What do parsnips taste like?

Parsnip is a biennial herb (Pastinaca sativa) of the carrot family (umbelliferae/Apiaceae) with large pinnate leaves and yellow flowers, that is cultivated for its  cream-coloured fleshy and tapered root, which is cooked as a vegetable.

The tapered root is pale yellow, cream or ivory-coloured and can grow up to 3m in length if left in the ground for too long. It’s usually harvested after the first year, because the taproots become tough and inedible, if left in the ground for too long

What is the flavour of parsnip?

Parsnip has a mild celery like fragrance and a sweet nutty flavour. They have a sweeter taste than carrot, when cooked. Their flavour is best in winter when they are most abundant and sweet. The flavour improves when the root is left the frost.

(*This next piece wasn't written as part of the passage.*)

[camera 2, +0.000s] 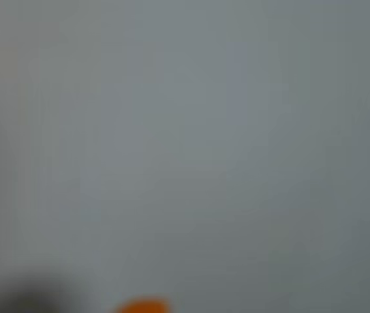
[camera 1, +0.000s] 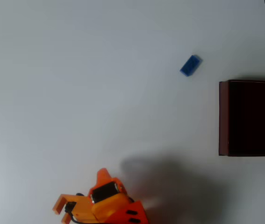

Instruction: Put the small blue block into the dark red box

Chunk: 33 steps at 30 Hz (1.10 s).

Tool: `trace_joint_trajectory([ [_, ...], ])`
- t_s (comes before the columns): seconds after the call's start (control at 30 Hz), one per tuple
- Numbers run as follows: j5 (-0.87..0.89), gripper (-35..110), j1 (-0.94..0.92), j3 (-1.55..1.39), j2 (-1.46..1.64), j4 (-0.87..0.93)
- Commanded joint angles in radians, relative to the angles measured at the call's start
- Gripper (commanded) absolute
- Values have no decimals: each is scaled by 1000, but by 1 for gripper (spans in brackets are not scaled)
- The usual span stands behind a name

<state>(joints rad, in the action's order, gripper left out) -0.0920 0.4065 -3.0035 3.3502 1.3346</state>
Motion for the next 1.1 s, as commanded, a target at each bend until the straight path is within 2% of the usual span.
trace_joint_trajectory([
  [0.0, 44, 1, -44, -2, 6, 14],
  [0.67, 63, 3, -52, -3, 8, -3],
  [0.73, 132, 4, -77, 2, 8, -5],
  [0.9, 445, 10, -117, -12, 8, -48],
  [1.07, 712, 17, -235, 41, 8, 32],
])
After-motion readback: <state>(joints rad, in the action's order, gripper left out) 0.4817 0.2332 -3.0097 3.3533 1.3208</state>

Parsnip myfavouritepastime.com

Parsnip makes really sweet and tasty soup.

Spiced Parsnip Soup myfavouritepastime.com

Foodland Ontario: seasonal availability Guide.

myfavouritepastime.com

Parsnip myfavouritepastime.com

Author: Liz

I love everything food: eating, cooking, baking and travelling. I also love photography and nature.

5 thoughts

  1. I documented in my blog the slow rise of Parsnip availability in the Netherlands here: https://kiwidutch.wordpress.com/2011/01/07/new-227/

    They are AMAZING roasted, their caramel sweetness comes to the fore, just peel and cut into fairly equal sized chunks. nothing at all needs to be added, not even salt.

    Also a kid favourite: boil equal qualities of parsnip and carrot together, then mash together with butter… yum!

    You can also cut them into thick sticks and roast them (sweet potatoes are amazing like this too), just place them onto a silicon non-stick mat and cook until soft, or go a bit extra and wait until they are crunchier and chewy… the caramelisation of the natural sugar makes both parsnip and sweet potatoes a MASSIVE hit done this way. Make far more then you think you need because all of these roasted veggies shrink a LOT during cooking.

    next easy recipe: boil equal parts (or slightly more potato if preferred) of parsnip and potatoes, mash together… oh Yes! Mashed potatoes by themselves will never seem the same again!

    If you cut them into thick shavings then they can go into stir-fry dishes just like you would with carrots.

    NOTE: Parsnips are hard to prepare in advance, once peeled they go brown quickly and gain a kind of furry feel to the outside. They are probably perfectly edible like this but they don’t look appealing at all.
    If you think you can put them in water with potatoes and carrots think again, they will float to the top and you will have a devil of a job to keep them covered with water.
    I prep all my other veggies and just leave these until the last minute, they are very easy to peel so that’s never a problem.

    This is a really underrated veggie in the Netherlands, so many people shy away from it because they don’t know what it is or how to cook it. Here in the Hague we are now seeing it in major supermarkets during the winter, a far cry from when I first arrived in the Netherlands and parsnips were not only hard to find but tiny scraggly veggies and stupidly expensive.

    Now you find decent sized parsnips at a (more) affordable price.
    The more people who buy parsnip, the lower the price will become so I implore people in the Netherlands to give this humble little vegetable a go and discover just how wonderful it is! Best of all it’s also a veggie that often even fussy kids will eat.. bonus!

    1. Hey gal where have you been? Great to see you after so many years of silence.

      People in Canada do not buy parsnips at all. My local store has the so called scraggly and limp-looking parsnips, shuttled off in a corner, in a tiny plastic tray. You have to really look, to see them.And the PRICE? it makes you go OUCH!!! SO EXPENSIVE

      I love your passion for parsnip. I will buy some today when I go shopping. Also thanks so much for all that extra information.
      Best Wishes!
      Liz

    1. Ha ha you should try them. They are actually sweeter than carrots and more creamy too. My local supermarket sells a handful in an isolated corner. They are never fresh. Enjoy the week!